En ce qui concerne le SJSR, nous ne pouvons que postuler que nos patients représentent des associations sporadiques entre les deux maladies, en particulier compte tenu des taux de prévalence élevés rapportés dans la littérature pour le SJSR (variant entre 4 % et 15 %).1 Mais nos résultats IRM, similaires à ceux rapportés par Allen et al dans le SJSR idiopathique,8 indiquent un rôle possible de la carence en fer cérébrale locale dans la physiopathologie du SJSR et du PLMS, même chez les patients présentant une surcharge systémique en fer, comme chez nos patients. L’écart entre les taux sériques et cérébraux de fer chez les patients atteints de SJSR indique en outre que les symptômes ne sont pas liés à de faibles taux sériques de fer mais à une faible disponibilité régionale du fer cérébral. Une altération du mécanisme de transport du fer par la barrière hémato-encéphalique peut être impliquée dans la physiopathologie des symptômes du SJSR. D’autres études, analysant la ferritine et la transferrine dans le LCR, ainsi que les taux de fer dans le cerveau, sont nécessaires pour confirmer l’hypothèse selon laquelle un taux anormal de fer dans le cerveau est un mécanisme principal du SJSR.
LES RÉFÉRENCES
- ↵
Hening WAllen R, Early C, et coll. Le traitement du syndrome des jambes sans repos et du trouble des mouvements périodiques des membres. Une revue de l’Académie américaine de la médecine du sommeil. Sommeil 1999;22:970–99.
- ↵
Hagen KStovner LJ, Asberg A, et coll. Prévalence élevée des maux de tête chez les femmes atteintes d’hémochromatose : l’étude sur la santé du Nord-Trondelag. Ann Neurol 2002;51:786–9.
- ↵
Demarquay GSetiey A, Morel Y, et coll. Rapport clinique de trois patients atteints d’hémochromatose héréditaire et de troubles du mouvement. Mov Disord 2000;15:1204–9.
- ↵
Costello DJWalsh SL, Harrington HJ, et coll. Hémochromatose héréditaire concomitante et maladie de Parkinson idiopathique : une série de rapports de cas. J Neurol Neurosurg Psychiatry 2004;75:631–3.
- ↵
Harvey RJSummerfield JA, Fox NC, et coll. Démence associée à l’hémochromatose : à propos de deux cas.
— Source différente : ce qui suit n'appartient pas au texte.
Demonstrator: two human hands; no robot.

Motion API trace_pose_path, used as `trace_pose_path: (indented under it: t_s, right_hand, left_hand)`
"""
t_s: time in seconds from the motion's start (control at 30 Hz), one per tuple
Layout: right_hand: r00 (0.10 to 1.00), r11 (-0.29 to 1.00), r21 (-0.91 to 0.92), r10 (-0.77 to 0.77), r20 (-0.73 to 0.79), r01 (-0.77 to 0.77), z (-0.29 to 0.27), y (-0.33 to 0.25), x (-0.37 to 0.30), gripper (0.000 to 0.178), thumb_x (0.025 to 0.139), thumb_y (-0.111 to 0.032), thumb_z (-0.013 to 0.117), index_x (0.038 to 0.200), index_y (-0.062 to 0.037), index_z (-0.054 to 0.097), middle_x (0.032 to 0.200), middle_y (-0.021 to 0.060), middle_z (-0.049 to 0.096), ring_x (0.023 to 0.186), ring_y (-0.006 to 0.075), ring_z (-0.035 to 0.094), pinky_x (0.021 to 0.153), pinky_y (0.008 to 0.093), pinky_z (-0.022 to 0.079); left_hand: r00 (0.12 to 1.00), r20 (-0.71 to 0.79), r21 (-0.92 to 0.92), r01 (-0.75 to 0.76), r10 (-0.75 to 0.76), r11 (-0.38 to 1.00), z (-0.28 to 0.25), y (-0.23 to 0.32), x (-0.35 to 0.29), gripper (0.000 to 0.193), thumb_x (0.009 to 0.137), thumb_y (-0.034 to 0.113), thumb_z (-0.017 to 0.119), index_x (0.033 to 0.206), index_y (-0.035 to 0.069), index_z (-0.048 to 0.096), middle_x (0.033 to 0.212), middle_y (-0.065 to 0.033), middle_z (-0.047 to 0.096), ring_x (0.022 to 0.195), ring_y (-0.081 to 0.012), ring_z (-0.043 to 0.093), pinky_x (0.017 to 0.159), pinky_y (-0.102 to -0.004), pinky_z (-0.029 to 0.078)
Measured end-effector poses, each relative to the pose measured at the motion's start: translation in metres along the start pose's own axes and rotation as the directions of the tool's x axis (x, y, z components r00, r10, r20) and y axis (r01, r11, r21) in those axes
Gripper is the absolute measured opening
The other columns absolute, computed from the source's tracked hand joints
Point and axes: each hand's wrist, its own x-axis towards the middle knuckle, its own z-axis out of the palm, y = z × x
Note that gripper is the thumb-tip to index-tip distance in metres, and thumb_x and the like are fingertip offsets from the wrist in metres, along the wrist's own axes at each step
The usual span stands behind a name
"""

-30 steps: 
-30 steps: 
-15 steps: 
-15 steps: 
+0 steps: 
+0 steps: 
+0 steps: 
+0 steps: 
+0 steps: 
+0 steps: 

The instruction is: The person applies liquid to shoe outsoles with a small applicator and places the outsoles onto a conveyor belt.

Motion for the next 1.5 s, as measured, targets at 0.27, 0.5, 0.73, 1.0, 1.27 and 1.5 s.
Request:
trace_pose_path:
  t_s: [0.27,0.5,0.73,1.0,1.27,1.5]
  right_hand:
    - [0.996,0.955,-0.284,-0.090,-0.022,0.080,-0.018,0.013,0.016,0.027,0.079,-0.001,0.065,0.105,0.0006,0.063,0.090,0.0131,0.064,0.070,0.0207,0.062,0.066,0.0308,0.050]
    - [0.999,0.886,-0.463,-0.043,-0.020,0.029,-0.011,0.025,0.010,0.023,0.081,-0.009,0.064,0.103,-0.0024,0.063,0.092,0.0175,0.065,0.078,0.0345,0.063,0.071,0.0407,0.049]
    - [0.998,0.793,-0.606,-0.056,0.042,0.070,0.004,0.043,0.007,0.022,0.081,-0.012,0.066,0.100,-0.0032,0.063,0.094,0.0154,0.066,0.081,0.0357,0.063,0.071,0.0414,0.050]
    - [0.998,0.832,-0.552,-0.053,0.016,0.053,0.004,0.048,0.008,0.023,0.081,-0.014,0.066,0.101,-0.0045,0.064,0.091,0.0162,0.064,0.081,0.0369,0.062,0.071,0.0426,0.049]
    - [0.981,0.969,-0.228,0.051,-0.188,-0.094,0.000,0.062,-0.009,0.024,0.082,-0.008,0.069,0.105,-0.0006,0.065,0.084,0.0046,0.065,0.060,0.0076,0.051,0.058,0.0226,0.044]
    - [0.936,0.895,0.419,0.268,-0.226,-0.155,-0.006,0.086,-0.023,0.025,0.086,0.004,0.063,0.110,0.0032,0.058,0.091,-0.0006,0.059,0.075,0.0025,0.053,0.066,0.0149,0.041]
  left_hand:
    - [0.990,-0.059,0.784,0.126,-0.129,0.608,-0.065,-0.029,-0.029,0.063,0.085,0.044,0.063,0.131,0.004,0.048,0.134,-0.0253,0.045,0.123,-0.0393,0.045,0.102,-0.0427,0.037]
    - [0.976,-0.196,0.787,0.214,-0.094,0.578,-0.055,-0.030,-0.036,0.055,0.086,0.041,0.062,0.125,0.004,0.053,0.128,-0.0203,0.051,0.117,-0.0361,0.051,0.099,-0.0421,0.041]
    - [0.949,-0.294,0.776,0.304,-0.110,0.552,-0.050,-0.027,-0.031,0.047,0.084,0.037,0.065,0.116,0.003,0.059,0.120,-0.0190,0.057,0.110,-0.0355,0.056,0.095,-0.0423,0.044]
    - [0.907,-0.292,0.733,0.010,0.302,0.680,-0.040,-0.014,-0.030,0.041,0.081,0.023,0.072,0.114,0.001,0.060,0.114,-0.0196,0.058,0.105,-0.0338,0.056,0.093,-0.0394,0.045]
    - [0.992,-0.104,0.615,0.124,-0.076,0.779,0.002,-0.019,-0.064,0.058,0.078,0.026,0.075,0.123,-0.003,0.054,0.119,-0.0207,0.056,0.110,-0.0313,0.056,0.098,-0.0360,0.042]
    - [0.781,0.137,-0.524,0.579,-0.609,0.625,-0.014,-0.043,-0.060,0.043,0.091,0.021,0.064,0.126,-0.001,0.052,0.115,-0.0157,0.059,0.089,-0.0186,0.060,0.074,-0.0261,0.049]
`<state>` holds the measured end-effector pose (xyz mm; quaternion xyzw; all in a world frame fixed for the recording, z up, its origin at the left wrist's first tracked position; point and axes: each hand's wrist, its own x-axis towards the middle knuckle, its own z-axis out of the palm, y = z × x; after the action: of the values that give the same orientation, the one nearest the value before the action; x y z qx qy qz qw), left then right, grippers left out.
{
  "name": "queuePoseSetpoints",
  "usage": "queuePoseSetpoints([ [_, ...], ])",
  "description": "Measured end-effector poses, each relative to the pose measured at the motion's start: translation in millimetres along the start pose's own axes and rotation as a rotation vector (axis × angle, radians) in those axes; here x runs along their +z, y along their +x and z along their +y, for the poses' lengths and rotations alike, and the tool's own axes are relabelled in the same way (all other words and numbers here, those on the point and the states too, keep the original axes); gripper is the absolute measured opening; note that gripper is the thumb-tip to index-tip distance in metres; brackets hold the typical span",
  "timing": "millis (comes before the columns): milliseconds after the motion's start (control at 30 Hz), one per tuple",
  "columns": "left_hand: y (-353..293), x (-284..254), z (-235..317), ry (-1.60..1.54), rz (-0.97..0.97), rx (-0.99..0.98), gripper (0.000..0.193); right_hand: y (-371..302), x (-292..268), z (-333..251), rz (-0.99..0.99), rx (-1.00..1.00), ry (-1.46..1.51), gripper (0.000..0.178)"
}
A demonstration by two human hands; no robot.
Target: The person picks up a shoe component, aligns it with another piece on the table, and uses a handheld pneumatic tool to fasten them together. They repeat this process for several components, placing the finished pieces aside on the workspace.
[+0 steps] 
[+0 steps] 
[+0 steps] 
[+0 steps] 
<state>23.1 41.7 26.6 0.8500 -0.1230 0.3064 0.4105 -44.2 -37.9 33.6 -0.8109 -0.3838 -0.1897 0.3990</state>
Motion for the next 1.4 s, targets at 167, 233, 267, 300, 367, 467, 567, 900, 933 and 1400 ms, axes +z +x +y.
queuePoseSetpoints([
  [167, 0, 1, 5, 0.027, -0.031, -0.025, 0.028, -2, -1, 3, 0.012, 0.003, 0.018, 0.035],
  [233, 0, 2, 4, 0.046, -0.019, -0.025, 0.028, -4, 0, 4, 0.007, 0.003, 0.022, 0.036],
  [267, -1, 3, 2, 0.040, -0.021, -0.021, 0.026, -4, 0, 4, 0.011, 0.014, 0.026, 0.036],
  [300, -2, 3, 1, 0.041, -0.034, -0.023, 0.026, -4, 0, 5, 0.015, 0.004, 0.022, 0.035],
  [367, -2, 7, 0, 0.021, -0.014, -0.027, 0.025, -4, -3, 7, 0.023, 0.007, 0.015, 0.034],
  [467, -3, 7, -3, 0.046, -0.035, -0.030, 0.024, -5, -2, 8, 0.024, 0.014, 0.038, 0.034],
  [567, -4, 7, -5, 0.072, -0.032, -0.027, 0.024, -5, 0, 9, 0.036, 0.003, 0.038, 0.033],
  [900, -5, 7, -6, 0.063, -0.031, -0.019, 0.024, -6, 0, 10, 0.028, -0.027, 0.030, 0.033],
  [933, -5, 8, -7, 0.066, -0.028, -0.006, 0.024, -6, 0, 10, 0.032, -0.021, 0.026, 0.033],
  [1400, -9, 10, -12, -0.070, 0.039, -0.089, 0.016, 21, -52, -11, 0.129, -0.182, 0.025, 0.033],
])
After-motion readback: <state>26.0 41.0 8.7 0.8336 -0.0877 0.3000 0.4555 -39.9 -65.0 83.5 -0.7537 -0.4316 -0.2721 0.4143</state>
Eur J Neurol 1997;4:318–22.
- ↵
Berg DHoggenmuller U, Hofmann E, et coll. Les ganglions de la base dans l’hémochromatose. Neuroradiologie 2000 ; 42 : 9–13.
- ↵
Krieger J., Schroeder C. Fer, syndrome du cerveau et des jambes sans repos. Sleep Med Rev2001;5:277–86.
- ↵
Allen RPBarker PB, Wehrl F, et coll. Mesure IRM du fer cérébral chez les patients atteints du syndrome des jambes sans repos. Neurologie 2001;56:263–5.
- ↵
Earley juge en chefConnor JR, Barbe JL, et coll. Anomalies des concentrations de ferritine et de transferrine dans le LCR dans le syndrome des jambes sans repos. Neurologie 2000;54:1698–700.
- ↵
Connor J.R.Boyer PJ, Menzies SL, et coll. L’examen neuropathologique suggère une altération de l’acquisition cérébrale du fer dans le syndrome des jambes sans repos. Neurologie 2003;61:304–9.
- ↵
Graham J.M.Paley MN, Grunewald RA, et coll. Dépôt de fer dans le cerveau dans la maladie de Parkinson imagé à l’aide de la séquence de résonance magnétique PRIME. Cerveau 2000;123:2423–31.